Given entries -
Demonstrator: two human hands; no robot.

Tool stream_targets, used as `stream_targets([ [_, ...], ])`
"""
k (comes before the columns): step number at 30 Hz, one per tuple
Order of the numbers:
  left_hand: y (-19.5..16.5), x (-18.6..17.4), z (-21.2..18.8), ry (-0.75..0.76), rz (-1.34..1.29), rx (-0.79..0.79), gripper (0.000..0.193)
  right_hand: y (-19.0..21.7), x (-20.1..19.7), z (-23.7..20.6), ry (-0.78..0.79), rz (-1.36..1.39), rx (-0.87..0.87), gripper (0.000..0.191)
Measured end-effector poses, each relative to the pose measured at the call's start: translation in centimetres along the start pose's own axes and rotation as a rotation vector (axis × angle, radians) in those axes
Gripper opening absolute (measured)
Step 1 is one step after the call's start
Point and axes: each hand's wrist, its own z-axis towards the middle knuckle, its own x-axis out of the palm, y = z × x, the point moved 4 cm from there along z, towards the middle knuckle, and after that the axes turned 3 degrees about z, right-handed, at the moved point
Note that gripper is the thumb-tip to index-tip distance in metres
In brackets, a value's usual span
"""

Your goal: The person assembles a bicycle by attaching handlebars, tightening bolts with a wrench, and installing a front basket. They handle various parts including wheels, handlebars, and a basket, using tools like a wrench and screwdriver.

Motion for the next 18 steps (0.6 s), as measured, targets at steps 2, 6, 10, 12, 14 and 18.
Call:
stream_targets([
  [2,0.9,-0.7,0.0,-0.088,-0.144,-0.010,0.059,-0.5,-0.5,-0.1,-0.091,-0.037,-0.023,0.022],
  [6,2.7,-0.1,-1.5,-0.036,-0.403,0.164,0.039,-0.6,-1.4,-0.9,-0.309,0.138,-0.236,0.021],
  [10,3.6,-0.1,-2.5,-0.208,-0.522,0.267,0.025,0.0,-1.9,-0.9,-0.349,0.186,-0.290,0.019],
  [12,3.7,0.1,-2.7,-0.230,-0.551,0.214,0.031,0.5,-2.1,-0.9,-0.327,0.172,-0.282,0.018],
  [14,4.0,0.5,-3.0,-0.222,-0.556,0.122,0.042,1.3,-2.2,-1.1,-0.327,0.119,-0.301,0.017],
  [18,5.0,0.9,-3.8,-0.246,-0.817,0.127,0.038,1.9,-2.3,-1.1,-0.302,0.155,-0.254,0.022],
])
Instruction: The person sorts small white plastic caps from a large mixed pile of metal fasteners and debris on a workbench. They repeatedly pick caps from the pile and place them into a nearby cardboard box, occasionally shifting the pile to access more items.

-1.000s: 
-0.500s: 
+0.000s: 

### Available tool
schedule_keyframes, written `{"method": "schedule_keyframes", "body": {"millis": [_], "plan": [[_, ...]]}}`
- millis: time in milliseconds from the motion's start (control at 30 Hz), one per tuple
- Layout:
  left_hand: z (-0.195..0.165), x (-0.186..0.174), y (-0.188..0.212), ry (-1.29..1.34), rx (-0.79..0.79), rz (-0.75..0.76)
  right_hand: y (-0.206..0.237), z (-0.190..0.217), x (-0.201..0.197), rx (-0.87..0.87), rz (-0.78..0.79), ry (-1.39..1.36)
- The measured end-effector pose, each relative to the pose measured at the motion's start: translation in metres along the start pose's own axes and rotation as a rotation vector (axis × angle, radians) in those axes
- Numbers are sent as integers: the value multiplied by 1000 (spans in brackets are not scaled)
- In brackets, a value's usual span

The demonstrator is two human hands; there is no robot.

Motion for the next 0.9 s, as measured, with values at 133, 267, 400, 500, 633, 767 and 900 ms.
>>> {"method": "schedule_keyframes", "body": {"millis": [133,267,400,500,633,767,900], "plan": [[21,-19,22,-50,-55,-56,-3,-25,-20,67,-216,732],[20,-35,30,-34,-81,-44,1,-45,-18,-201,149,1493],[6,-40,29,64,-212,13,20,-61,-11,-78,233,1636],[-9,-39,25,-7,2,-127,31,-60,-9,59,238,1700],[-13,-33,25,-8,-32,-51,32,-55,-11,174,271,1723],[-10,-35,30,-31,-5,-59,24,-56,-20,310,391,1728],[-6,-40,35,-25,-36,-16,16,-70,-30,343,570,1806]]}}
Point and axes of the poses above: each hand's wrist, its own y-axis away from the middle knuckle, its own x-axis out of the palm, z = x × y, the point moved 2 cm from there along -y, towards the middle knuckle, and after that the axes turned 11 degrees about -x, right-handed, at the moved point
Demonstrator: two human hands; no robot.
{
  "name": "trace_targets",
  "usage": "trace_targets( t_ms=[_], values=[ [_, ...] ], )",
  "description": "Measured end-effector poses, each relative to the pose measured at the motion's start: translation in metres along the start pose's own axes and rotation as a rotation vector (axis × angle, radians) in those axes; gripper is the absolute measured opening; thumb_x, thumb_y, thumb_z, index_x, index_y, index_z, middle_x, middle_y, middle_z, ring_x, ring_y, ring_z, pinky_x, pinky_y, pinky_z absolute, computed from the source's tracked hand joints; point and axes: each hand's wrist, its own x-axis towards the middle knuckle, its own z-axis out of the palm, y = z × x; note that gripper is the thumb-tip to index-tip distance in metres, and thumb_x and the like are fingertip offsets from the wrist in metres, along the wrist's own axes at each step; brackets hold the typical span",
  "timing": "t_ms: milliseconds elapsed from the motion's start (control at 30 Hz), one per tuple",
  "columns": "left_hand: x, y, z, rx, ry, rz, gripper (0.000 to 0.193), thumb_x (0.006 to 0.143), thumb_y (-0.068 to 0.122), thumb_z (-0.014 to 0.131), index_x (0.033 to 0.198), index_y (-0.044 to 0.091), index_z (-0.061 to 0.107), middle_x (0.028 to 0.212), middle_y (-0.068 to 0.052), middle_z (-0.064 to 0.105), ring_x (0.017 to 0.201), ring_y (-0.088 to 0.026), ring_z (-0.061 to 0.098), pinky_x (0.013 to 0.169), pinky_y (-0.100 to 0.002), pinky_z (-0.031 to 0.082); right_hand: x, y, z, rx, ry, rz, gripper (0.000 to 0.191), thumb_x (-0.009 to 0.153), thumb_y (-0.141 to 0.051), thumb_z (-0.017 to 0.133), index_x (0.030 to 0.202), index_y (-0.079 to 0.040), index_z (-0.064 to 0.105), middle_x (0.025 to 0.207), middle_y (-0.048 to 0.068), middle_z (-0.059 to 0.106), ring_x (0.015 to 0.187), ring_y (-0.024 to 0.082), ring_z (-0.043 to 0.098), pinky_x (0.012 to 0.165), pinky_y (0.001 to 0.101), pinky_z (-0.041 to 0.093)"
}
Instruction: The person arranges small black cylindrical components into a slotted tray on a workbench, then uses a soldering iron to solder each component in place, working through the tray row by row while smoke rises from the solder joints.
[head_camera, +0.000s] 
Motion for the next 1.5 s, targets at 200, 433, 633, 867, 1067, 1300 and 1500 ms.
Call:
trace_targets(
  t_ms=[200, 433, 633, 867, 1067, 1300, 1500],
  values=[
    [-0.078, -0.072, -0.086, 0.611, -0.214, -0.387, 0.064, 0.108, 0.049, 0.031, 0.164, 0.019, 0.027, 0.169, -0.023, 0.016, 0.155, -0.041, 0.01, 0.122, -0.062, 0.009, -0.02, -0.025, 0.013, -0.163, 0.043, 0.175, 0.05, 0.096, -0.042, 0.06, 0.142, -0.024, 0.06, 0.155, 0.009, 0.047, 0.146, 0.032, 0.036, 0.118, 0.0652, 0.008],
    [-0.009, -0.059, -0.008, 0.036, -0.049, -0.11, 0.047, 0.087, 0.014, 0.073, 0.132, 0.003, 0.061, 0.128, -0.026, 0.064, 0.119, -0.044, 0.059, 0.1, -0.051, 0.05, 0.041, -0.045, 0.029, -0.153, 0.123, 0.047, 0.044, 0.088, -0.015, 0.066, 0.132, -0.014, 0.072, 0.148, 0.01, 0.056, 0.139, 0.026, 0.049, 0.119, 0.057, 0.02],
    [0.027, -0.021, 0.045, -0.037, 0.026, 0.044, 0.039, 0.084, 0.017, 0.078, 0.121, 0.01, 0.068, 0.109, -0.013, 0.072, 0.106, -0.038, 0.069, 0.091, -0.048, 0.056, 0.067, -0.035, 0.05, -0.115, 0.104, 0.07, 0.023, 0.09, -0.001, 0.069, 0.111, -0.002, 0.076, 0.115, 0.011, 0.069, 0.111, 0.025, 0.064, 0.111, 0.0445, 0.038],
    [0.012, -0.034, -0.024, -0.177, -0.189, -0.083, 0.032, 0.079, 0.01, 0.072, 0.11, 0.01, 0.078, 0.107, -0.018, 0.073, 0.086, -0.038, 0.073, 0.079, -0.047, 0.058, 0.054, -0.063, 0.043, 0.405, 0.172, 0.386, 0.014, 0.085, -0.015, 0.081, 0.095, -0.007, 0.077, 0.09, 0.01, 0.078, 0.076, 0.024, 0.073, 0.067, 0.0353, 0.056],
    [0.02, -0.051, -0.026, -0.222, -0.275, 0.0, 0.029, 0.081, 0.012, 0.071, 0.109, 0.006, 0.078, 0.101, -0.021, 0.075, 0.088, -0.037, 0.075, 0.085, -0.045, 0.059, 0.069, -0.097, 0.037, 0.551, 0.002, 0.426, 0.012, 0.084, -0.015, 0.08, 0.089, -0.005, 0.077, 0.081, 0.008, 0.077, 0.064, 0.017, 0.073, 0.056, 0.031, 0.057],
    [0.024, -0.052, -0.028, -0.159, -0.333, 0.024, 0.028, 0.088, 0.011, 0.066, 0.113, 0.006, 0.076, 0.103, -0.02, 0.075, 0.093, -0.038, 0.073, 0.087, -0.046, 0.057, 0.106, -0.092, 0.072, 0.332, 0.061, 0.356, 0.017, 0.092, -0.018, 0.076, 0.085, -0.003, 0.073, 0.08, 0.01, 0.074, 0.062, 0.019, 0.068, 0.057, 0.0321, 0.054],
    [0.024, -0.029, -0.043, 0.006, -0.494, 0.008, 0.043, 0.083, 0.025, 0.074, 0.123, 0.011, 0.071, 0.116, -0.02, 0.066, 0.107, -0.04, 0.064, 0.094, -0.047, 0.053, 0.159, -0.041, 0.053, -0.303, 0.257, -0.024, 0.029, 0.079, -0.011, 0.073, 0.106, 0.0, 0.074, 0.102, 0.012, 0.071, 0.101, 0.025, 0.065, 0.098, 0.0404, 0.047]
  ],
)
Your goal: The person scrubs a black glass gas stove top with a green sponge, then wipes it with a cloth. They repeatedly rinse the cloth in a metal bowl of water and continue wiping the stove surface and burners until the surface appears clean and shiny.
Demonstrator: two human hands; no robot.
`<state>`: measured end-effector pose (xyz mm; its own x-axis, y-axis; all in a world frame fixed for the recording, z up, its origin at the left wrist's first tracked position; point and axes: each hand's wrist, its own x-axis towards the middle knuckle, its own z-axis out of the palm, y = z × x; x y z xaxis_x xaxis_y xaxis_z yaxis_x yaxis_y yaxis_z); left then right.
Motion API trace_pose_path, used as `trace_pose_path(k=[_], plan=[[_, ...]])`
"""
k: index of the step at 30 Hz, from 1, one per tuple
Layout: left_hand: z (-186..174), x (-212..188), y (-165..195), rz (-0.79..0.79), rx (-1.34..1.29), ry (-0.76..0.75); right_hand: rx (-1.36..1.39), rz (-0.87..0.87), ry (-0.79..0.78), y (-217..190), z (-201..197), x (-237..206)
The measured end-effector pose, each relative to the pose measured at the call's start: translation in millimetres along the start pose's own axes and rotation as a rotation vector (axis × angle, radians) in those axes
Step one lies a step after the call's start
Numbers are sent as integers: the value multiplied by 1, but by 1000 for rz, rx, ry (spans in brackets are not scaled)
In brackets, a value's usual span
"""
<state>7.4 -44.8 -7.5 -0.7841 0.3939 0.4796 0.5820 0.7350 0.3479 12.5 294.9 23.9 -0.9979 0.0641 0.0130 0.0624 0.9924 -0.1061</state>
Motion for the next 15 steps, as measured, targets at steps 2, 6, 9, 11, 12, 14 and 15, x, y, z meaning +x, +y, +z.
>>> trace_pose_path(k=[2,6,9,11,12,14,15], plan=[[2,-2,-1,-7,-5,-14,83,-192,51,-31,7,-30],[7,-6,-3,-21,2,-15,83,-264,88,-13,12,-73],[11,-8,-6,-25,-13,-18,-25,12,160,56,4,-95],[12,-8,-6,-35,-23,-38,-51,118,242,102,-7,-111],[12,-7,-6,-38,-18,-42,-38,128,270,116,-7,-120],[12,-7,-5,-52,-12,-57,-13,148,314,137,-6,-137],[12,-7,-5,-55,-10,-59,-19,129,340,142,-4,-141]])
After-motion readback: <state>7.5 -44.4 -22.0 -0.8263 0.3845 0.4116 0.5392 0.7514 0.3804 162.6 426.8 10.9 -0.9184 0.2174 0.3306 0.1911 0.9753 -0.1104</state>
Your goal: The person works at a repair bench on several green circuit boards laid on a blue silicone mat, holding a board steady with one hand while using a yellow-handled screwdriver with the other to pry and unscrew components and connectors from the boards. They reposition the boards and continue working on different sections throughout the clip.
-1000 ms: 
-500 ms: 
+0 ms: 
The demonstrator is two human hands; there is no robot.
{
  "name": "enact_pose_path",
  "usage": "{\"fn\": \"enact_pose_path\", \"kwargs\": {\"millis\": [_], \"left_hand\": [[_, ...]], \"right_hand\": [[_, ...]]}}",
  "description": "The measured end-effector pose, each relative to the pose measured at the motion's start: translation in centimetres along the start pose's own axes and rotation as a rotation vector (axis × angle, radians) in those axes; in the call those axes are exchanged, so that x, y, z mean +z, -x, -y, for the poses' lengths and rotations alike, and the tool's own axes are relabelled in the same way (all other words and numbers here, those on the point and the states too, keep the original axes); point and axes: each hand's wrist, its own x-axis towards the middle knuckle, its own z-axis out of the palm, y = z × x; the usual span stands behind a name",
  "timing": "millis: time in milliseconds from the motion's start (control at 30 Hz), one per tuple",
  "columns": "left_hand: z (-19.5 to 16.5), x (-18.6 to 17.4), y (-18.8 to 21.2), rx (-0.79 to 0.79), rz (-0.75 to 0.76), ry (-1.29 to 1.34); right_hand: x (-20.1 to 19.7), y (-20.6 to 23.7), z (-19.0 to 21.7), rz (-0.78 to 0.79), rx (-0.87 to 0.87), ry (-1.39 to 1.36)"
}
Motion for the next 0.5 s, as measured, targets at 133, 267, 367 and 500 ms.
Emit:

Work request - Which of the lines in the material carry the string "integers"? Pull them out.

Solution for this task -
- Numbers are sent as integers: the value multiplied by 1000 (spans in brackets are not scaled)
Numbers are sent as integers: the value multiplied by 1, but by 1000 for rz, rx, ry (spans in brackets are not scaled)

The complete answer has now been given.